WHAT YOU ARE ASKED TO DO:
Copy, from the listing, every line in which the string "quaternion" is present.

DATASET EXTRACT:
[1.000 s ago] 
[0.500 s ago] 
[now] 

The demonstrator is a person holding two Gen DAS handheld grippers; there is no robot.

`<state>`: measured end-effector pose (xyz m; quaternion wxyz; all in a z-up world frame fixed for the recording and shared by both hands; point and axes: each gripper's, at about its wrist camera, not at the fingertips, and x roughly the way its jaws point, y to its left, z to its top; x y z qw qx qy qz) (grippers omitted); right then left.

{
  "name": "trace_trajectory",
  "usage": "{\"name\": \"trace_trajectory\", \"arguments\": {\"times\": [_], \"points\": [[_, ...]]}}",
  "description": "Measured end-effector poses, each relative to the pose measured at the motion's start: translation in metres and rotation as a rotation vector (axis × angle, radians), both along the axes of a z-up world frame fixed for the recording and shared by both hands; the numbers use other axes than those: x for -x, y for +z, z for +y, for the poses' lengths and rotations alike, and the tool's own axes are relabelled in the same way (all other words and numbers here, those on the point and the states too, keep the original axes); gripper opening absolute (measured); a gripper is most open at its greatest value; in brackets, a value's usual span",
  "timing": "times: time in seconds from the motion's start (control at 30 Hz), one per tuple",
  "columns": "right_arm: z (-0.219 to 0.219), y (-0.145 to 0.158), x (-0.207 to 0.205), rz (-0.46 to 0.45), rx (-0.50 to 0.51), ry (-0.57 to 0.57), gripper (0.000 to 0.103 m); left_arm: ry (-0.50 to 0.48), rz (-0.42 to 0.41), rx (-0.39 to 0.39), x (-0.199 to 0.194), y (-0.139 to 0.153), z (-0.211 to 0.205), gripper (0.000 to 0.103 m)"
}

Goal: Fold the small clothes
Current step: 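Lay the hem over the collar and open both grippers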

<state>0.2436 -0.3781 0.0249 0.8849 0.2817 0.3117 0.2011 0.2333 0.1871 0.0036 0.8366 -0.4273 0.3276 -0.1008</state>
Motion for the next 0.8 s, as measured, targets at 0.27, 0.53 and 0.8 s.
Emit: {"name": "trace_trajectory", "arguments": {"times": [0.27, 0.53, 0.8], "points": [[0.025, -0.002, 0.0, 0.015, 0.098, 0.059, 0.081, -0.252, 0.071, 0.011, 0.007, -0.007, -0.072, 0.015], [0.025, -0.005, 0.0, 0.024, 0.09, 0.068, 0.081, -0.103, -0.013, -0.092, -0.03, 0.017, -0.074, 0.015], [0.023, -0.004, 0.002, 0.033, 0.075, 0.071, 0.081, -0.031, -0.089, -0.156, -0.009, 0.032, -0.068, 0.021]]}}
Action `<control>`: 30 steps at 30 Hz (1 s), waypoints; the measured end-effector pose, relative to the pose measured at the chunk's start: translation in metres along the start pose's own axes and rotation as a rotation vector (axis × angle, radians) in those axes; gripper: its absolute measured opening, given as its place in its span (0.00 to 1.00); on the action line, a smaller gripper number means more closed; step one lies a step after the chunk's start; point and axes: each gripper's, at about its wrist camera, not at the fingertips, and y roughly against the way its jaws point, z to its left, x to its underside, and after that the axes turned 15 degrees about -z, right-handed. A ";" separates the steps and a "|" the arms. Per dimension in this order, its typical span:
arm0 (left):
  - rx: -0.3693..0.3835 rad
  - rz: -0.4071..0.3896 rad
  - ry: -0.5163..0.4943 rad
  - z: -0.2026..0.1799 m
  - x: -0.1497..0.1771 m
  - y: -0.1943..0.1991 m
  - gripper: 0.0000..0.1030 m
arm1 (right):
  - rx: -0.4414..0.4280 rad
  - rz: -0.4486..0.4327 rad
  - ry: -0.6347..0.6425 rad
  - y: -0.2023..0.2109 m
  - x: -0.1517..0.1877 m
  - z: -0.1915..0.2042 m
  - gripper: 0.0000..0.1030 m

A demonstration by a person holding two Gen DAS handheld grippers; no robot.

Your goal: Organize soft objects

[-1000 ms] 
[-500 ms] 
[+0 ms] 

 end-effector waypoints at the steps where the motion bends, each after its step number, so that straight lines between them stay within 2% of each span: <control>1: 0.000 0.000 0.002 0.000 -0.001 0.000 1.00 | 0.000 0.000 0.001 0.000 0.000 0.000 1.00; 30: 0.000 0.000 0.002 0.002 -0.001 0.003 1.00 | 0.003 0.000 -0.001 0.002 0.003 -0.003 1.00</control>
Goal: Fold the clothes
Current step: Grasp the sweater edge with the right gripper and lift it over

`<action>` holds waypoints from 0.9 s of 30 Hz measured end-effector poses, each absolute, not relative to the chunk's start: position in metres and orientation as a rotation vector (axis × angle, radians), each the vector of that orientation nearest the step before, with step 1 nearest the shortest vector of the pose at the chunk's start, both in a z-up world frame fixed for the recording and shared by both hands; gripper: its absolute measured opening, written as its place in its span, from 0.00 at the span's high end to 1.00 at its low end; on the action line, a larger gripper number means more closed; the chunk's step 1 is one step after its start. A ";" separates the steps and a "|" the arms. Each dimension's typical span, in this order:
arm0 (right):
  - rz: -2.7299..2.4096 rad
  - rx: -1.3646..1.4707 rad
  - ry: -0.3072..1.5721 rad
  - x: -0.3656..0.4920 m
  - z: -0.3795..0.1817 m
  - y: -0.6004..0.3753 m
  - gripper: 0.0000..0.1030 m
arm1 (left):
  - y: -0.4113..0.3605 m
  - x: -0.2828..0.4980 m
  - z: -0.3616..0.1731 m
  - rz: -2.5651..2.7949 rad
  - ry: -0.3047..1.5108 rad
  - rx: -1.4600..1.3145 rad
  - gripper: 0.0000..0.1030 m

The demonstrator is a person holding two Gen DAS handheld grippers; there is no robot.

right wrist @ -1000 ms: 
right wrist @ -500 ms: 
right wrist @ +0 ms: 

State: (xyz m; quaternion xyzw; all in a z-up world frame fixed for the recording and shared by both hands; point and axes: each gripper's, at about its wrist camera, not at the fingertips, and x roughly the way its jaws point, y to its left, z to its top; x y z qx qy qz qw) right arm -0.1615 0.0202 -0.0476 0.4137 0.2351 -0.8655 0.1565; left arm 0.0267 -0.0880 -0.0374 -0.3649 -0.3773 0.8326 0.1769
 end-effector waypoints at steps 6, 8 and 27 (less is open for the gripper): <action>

SOLUTION FOR THIS TASK:
`<state>`: measured end-effector pose (xyz m; quaternion wxyz; all in a z-up world frame fixed for the recording and shared by both hands; point and axes: each gripper's, at about its wrist camera, not at the fingertips, and x roughly the way its jaws point, y to its left, z to its top; x y z qw qx qy qz) (grippers omitted); right then left.
State: (xyz m; quaternion xyzw; all in a z-up world frame fixed for the recording and shared by both hands; point and axes: each gripper's, at about its wrist camera, not at the fingertips, and x roughly the way its jaws point, y to its left, z to its top; x y z qx qy qz qw) right arm -0.1615 0.0202 -0.0476 0.4137 0.2351 -0.8655 0.1565; left arm 0.0267 -0.0880 -0.0374 -0.3649 -0.3773 0.8326 0.1769

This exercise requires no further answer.